As a champion of science and reason people often ask me, "Jack, what's a rational system for winning the lottery?" Fortunately there is a simple answer: Don't Play.
The expected return is the average payout (V), times the probability of winning (p), minus the cost of the tickets (C).
Vp - C
The key observation is that p is basically zero. It's not exactly zero, of course, just astronomically small for any reasonable value of C. The point is that despite the fallacy that says someone's going to win so it might as well be me, it won't be you. Your personal chance of winning is, for all intents and purposes, zero. This means the only thing you can control is C, how much you spend buying lottery tickets.
Similar logic can be applied to the filibuster. The cost/benefit of filibustering the nomination of Samuel Alito is only slightly more complex than the one above. The return is the expected value of the outcome of the act, minus the certain cost of the act, plus (or minus) the values of different potential outcomes multiplied by their probabilities.
Vrpr + Vmpm + Vsps - C + R
This political calculus is not particularly hard to compute in GOP-controlled Washington. Vr is the value of the reward that the Republicans will give to Democrats for going along with their nomination. The probability of this, like the probability of winning the lottery, is uniformly zero. Support the filibuster or oppose it, the rewards will be the same. Nothing.

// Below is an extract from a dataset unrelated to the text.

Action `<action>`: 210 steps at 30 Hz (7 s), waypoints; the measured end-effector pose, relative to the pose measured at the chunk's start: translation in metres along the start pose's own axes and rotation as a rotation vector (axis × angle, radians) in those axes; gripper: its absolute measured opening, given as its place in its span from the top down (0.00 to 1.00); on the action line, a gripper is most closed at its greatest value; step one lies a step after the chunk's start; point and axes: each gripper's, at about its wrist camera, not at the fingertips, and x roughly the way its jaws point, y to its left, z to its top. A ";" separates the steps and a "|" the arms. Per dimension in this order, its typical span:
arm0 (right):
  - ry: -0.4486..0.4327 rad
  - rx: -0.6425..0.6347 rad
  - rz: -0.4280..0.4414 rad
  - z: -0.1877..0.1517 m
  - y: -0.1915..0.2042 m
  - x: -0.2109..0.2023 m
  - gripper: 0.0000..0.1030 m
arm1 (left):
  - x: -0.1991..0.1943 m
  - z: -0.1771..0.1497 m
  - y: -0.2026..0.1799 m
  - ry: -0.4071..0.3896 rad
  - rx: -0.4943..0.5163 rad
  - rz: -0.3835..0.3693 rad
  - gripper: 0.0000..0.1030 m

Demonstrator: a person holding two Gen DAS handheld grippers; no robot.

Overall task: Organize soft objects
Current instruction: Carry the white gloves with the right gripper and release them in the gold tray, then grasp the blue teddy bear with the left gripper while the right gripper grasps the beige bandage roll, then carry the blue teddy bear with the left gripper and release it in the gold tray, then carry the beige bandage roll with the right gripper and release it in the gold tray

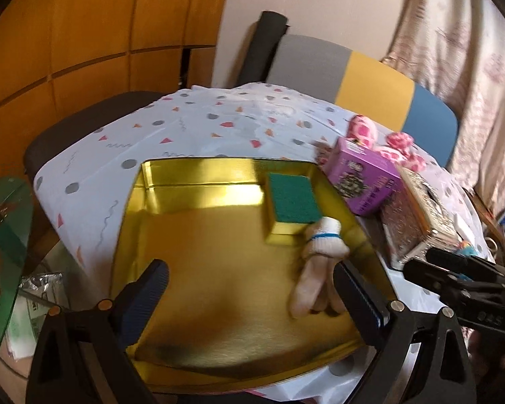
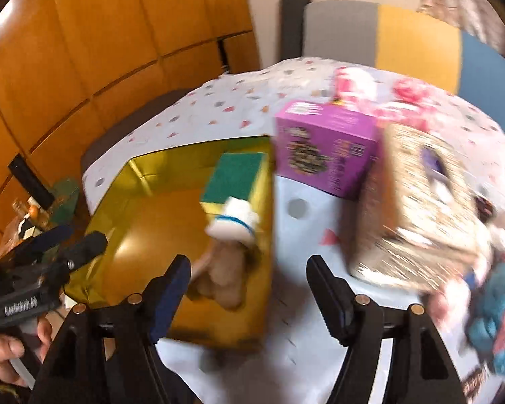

Vm is the change in media coverage a Democrat might get from taking one action or the other. Again the probability of positive media coverage, pm, is zero. If the Democratic caucus cannot get 41 votes together they will be painted as buffoons who can't agree on anything. If they can and manage to block the cloture vote, they will be portrayed as obstructionists. As for a negative change, how could Democrat's media coverage could get any worse than it already is?
Vs are the swing votes that a Senator might pick up through their stand. Given that swing voters seem to make their decisions based on either personal economics or what they have seen in the most recent attack ads, the probability of this issue having any effect there is again identically zero.
Now let's look at the terms that the Senators themselves can directly control. C is the direct cost of employing the filibuster. Despite what some Senators say about somehow keeping the filibuster safe by not using it, the actual cost is zero. It doesn't cost any money to filibuster, and with modern Senate rules it no longer takes any time. The filibuster power also doesn't get used up the more you practice it. It's no more potent if you use it only once than if you use it a hundred times.
Finally R is the value of the actual issue itself. With no filibuster the cost we pay is Alito on the Supreme Court. Despite his bogus attempts to be enigmatic, we know exactly what this will mean, and it will be very, very bad. He's an outspoken opponent of civil liberties, voter protection, worker and consumer rights. Using the filibuster, we don't get Alito on the court. That outcome by itself is virtually priceless.
There may be other terms in the equation -- terms that you and I as mere citizens are not allowed to see or evaluate -- but I suspect that the fundamental analogy is right. Democratic congressmen keep buying their GOP lotto tickets thinking that this time it'll pay off for them, never quite realizing the game is rigged. We pay the price for their self-delusion.
- jack*
Odds of winning the lottery: I like to distinguish between "lottery" and what's called "Lotto" (that's a trade name, I think a portmanteau of lottery and Keno), here.
To me, a lottery has a certain fixed number of tickets/entries, one of which is drawn as the winner and gets the full first prize, which is a known fixed sum. Lotto is based on the old UK "Pools" where any number can enter into one draw, and more than one entry can get whatever the winning combination of numbers is; often the overall prize amount varies depending on receipts from the number of entries.
The odds of winning a Lotto-style competition are usually vastly higher against than a lottery.
In New South Wales the Lottery Office used to sell 100,000 tickets in each draw of its most popular version ($2 ticket/$100,000 prize). Now it's 150,000, so you know the odds are 150,000 to 1. When Lotto started you picked 6 numbers from 36 choices. Now it's 6 from 44. I've seen a calculation that puts the odds at around 37,000,000 to 1; or it could have been 3.7 million to 1. Lots more than 0.15 million to 1, anyway. And when a popular combination of numbers wins, the prize gets split among quite a few winners.
My mother bought a lottery ticket every pay day for maybe 50 years, and did win a number of minor prizes, ranging from say $10 to $100 over that time (overall not at a profit). I've actually worked with someone who won first prize - it wasn't enough to retire on at her age, but she'd set herself up well. Now I know lots of people who've got payouts from Lotto at the $5-$20 level, but don't know anyone with more than that.